• _What you need to do_: Transcribe the listing below from its opening line up to and including the line that contains "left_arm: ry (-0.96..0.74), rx"; reproduce nothing else.

Dataset content section start

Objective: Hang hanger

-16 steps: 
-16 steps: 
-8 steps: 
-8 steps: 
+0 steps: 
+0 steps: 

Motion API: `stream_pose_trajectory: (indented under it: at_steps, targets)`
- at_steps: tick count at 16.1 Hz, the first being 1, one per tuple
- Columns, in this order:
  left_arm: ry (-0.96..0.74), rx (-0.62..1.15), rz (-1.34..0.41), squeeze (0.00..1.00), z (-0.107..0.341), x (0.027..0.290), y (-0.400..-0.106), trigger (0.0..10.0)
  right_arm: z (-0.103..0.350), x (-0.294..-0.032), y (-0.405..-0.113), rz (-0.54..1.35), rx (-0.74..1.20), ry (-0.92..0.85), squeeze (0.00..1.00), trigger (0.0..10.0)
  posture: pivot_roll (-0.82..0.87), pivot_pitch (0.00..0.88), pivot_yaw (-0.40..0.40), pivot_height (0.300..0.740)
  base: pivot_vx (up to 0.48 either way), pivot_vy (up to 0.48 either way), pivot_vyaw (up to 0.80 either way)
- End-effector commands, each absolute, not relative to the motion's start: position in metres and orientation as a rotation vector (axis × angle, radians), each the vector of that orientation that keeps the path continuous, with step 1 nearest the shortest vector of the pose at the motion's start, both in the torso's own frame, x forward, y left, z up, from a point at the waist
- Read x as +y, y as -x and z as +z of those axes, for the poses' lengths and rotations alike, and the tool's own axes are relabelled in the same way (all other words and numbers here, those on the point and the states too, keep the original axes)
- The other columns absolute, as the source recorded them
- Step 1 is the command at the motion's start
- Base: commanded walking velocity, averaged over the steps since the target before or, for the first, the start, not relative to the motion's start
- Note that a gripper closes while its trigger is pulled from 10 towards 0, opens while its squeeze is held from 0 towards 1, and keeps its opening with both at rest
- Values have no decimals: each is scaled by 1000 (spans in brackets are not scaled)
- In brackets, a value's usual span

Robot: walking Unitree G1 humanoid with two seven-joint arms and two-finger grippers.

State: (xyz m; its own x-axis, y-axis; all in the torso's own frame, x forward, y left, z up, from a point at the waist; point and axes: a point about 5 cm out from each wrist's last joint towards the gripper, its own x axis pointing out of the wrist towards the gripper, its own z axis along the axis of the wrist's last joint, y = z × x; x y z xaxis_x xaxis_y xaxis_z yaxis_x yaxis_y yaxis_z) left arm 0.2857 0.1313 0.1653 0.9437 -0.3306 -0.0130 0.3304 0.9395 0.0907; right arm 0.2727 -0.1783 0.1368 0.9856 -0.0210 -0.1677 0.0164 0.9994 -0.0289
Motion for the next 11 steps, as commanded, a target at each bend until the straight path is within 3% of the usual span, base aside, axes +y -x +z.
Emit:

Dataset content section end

• _Solution for this task_:
Objective: Hang hanger

-16 steps: 
-16 steps: 
-8 steps: 
-8 steps: 
+0 steps: 
+0 steps: 

Motion API: `stream_pose_trajectory: (indented under it: at_steps, targets)`
- at_steps: tick count at 16.1 Hz, the first being 1, one per tuple
- Columns, in this order:
  left_arm: ry (-0.96..0.74), rx (-0.62..1.15), rz (-1.34..0.41), squeeze (0.00..1.00), z (-0.107..0.341), x (0.027..0.290), y (-0.400..-0.106), trigger (0.0..10.0)

This completes the response.